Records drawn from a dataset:

• • • • •

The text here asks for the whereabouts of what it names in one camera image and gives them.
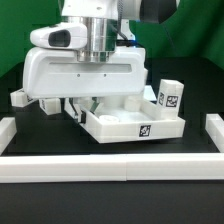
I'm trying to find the white sheet with fiducial tags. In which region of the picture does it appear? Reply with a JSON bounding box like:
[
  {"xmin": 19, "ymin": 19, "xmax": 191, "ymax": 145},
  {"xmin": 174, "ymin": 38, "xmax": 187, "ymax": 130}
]
[{"xmin": 143, "ymin": 85, "xmax": 156, "ymax": 102}]

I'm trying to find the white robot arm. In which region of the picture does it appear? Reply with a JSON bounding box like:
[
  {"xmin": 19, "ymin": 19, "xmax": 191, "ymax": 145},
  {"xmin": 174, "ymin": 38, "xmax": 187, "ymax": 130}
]
[{"xmin": 23, "ymin": 0, "xmax": 180, "ymax": 99}]

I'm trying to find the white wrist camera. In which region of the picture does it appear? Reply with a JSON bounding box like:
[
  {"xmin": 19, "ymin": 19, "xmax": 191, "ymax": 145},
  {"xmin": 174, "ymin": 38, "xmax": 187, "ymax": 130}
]
[{"xmin": 30, "ymin": 22, "xmax": 87, "ymax": 50}]

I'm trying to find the white L-shaped obstacle fence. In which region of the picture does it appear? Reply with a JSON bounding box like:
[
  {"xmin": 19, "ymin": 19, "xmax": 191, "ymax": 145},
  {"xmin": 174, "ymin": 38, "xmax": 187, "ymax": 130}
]
[{"xmin": 0, "ymin": 117, "xmax": 224, "ymax": 183}]

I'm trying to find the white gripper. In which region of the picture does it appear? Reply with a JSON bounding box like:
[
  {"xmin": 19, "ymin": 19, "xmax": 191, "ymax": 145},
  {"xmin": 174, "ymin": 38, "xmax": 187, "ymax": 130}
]
[{"xmin": 23, "ymin": 47, "xmax": 145, "ymax": 123}]

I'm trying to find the white square tabletop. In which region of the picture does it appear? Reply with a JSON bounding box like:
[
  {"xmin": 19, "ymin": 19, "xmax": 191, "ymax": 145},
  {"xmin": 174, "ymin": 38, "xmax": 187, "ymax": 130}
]
[{"xmin": 64, "ymin": 96, "xmax": 185, "ymax": 143}]

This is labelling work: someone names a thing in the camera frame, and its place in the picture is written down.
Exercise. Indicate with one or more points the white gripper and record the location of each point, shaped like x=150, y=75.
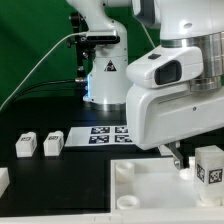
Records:
x=160, y=116

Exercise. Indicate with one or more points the white marker sheet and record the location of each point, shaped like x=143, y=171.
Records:
x=98, y=136

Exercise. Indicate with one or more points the white left obstacle block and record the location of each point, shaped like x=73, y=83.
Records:
x=4, y=180

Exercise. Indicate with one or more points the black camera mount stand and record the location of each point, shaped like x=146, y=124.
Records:
x=84, y=50

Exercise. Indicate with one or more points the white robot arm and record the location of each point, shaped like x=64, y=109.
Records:
x=191, y=48

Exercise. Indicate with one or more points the white square tabletop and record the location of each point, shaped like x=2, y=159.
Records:
x=154, y=184

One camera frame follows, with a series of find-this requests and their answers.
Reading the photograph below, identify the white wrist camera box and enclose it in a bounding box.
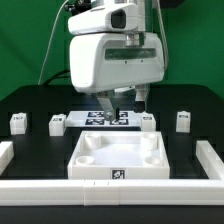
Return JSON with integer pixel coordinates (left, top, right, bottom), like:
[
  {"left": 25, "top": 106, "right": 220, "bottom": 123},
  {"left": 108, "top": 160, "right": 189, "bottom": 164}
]
[{"left": 68, "top": 3, "right": 138, "bottom": 35}]

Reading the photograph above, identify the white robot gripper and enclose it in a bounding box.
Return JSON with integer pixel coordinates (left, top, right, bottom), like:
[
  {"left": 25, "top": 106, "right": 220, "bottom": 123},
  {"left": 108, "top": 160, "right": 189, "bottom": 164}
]
[{"left": 70, "top": 33, "right": 164, "bottom": 121}]

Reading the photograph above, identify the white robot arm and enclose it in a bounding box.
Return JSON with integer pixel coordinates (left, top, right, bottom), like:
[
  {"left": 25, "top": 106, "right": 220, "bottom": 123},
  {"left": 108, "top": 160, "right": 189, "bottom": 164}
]
[{"left": 68, "top": 0, "right": 168, "bottom": 121}]

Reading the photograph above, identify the white square table top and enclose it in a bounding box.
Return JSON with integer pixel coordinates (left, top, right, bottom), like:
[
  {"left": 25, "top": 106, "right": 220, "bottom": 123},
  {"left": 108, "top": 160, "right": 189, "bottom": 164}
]
[{"left": 67, "top": 131, "right": 170, "bottom": 180}]

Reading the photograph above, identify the white fiducial marker sheet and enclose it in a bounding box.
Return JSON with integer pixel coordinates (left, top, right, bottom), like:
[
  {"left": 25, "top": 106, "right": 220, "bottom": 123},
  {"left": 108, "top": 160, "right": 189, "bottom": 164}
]
[{"left": 66, "top": 111, "right": 141, "bottom": 127}]

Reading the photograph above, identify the white U-shaped obstacle fence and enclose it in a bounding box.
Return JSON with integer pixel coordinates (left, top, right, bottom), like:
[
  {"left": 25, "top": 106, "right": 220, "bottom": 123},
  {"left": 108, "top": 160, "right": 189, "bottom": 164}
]
[{"left": 0, "top": 141, "right": 224, "bottom": 206}]

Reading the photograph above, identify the white cable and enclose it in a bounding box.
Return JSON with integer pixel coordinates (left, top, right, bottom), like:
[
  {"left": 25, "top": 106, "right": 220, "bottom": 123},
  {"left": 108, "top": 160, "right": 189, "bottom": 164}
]
[{"left": 37, "top": 0, "right": 70, "bottom": 86}]

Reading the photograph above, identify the black cable bundle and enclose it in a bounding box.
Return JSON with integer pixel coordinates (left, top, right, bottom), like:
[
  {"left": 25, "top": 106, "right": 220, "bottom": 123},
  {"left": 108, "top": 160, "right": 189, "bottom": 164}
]
[{"left": 43, "top": 69, "right": 72, "bottom": 86}]

• • • • •

■ Brief ■
After reading the records above, say how many lines hold the string "trying", using only a number.

■ Answer to this problem ■
6